目的 鉴定一个强直性肌营养不良(dystrophy myotonica,DM)家系的致病突变,探讨实时定量PCR能否用于检测导致DM1的CTG重复延展突变.方法 采集家系成员外周血,提取基因组DNA.针对DM1位点DMPK基因内的CTG重复区和DM2位点CNBP基因内的CCTG重复区进行普通PCR、实时荧光定量PCR、微卫星标记连锁分析.结果 CTG重复区普通PCR产物电泳显示患者特有大于2 kb的弥散带.定量PCR显示,患者CTG重复区相对拷贝数约为0.5,CCTG重复区相对拷贝数约为1.在DM1位点的微卫星标记,患者均有共享等位基因;而在DM2位点的大部分标记,患者没有共享等位基因.结论 此DM家系的致病突变是DM1位点的CTG重复延展突变;应用实时定量PCR可以确定高度重复延展片段扩增失败,从而推断重复延展突变的存在,达到快速检测DM1的目的.

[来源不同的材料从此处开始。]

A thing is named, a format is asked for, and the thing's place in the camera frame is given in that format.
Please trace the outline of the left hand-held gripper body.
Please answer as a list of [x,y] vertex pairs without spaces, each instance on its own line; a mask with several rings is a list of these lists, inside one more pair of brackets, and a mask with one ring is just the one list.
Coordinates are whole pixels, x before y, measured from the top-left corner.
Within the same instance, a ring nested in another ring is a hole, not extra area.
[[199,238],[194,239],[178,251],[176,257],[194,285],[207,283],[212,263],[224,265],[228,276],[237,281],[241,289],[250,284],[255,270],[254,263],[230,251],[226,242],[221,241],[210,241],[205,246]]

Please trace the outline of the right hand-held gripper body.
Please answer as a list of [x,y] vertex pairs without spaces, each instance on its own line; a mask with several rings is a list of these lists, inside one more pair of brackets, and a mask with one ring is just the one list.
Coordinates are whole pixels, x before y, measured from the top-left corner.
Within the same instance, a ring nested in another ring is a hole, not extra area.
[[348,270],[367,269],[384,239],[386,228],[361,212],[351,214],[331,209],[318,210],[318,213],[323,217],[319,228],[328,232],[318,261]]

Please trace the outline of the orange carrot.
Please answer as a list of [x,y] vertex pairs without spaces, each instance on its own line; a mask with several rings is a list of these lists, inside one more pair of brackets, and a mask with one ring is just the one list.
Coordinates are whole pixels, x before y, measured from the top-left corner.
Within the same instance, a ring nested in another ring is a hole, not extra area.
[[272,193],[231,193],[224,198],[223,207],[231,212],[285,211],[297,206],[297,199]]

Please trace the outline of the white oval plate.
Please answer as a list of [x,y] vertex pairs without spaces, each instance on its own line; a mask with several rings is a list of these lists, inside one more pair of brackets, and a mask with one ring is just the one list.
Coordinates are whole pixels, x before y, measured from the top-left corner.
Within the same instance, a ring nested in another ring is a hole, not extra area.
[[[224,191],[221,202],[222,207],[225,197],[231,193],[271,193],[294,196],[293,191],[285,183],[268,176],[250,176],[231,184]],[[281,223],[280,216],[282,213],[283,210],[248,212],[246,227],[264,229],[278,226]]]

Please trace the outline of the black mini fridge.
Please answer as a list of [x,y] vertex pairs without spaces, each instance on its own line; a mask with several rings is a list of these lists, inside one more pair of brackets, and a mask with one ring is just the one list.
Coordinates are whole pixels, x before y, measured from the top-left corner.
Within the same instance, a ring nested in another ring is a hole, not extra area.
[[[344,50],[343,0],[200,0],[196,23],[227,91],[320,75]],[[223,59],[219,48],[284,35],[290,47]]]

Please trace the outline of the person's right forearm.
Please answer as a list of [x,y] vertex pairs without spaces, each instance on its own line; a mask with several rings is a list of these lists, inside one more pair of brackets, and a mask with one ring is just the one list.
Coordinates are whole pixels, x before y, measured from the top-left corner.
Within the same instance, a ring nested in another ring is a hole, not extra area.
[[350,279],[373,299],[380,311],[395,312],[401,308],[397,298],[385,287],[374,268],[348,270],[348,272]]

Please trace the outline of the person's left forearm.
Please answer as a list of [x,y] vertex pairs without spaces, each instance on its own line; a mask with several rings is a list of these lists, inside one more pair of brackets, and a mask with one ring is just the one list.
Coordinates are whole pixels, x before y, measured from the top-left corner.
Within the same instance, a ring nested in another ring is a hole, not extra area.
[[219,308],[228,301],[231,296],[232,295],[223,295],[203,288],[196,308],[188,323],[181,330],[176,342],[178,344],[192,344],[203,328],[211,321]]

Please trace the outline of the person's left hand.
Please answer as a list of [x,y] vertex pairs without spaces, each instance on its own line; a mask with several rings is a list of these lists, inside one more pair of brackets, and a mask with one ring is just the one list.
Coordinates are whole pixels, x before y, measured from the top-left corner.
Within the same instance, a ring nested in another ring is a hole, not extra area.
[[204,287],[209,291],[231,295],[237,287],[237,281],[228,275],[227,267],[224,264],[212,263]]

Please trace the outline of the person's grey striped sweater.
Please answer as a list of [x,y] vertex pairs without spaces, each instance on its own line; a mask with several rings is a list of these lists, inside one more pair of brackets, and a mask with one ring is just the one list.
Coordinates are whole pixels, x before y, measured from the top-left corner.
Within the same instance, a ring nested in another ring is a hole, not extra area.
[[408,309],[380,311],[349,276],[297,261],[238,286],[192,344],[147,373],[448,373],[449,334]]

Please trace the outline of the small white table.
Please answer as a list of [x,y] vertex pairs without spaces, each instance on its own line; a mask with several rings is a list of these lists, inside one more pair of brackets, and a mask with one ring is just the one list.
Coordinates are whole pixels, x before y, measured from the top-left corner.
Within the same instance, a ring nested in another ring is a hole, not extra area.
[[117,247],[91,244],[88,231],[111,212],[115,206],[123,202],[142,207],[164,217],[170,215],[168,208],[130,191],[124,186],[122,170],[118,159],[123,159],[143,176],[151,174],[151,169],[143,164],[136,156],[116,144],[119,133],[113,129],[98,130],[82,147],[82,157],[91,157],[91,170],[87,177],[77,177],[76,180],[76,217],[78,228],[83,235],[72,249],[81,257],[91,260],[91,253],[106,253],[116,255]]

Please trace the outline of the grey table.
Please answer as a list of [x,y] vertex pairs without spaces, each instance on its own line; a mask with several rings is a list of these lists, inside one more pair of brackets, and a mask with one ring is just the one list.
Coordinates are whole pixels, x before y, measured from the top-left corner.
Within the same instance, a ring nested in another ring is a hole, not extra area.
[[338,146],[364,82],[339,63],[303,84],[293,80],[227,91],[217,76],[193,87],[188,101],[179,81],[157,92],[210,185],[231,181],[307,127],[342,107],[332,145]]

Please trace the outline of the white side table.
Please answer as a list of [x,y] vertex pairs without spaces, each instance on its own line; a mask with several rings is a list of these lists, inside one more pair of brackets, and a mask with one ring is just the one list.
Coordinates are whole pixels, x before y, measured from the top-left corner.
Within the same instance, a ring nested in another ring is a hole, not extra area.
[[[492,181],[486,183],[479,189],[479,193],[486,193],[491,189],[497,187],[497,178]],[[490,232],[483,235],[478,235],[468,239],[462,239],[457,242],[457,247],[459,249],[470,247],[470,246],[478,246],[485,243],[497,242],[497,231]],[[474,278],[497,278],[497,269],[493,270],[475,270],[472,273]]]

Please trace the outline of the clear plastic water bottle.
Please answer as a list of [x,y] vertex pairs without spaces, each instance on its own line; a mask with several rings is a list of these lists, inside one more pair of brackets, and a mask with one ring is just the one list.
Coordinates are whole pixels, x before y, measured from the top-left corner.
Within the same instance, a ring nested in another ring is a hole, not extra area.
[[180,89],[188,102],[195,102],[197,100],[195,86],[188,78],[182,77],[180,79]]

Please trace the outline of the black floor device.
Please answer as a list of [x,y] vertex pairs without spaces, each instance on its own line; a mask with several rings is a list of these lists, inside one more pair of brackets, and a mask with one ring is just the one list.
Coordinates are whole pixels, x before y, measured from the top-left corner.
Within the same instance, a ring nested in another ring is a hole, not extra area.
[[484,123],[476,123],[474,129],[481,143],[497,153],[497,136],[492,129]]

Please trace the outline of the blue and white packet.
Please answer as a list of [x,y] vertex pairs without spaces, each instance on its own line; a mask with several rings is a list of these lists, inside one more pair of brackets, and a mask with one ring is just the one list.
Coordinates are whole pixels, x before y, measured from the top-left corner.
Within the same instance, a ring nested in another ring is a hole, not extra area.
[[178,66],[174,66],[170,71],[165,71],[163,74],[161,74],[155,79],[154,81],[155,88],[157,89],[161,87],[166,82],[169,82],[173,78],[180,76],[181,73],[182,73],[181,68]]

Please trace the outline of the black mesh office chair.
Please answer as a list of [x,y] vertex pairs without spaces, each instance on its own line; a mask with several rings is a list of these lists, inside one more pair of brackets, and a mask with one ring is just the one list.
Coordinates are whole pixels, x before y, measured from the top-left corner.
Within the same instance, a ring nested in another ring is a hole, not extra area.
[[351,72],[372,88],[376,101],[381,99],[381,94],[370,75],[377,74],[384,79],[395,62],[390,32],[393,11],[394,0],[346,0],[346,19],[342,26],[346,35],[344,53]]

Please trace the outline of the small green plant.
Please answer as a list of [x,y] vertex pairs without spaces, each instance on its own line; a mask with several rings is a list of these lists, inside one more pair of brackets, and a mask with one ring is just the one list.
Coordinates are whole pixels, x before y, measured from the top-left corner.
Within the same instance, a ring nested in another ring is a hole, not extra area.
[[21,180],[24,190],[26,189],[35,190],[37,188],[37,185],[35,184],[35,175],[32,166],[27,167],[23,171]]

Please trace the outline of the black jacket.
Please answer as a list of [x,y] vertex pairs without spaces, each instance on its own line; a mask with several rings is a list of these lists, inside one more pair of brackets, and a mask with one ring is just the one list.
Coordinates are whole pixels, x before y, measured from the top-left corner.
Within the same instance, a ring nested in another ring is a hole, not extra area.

Application of real-time quantitative PCR in testing repeat expansion in dystrophia myotonica 1

Objective To identify the pathogenic mutation for a Chinese family with dystrophy myotonica ( DM) and explore the potency of real-time quantitative PCR in detecting the trinucleotide repeat expansions causing DM1. Methods Genomic DNA was extracted from peripheral blood samples of family members including 3 patients. Routine PCR were used to amplify the CTG repeats in the DMPK gene and the CCTG repeats in the CNBP gene, the expansion of which can cause DM1 and DM2 respectively. Real-time quantitative PCR were used to determine the relative copy number of these two repeat regions. Furthermore, microsatellite markers from DM1 and DM2 loci were analyzed to verify the diagnosis. Results when subjected to agarose gel elec-trophoresis, the routine PCR product of the DM1 CTG repeats showed that all three patients have a 250 bp band and a smear over 2 kb, while the normal family members had only the 250 bp band. However, with the PCR products of the DM2 CCTG repeat, all family members, including three patients, showed just a band of about 250 bp. The quantitative PCR analysis for the CTG repeat showed that all three patients had a relative copy number (RCN) of about 0.5, but all normal family members have a RCN of about 1. For the CCTG repeat, the RCN is about 1 for both the patients and the normal members. Allele sharing was detected for all markers spanning the DM1 locus, but not for most markers from the DM2 locus, suggesting that the DM1 be the disease locus in this family. Conclusion The pathogenic mutation in the DM family is the CTG repeat expansions in DM1 locus. Real-time quantitative PCR can help to establish the DM1 diagnosis by detecting the copy number losing, which is caused by the amplification failure of large CTG repeat allele.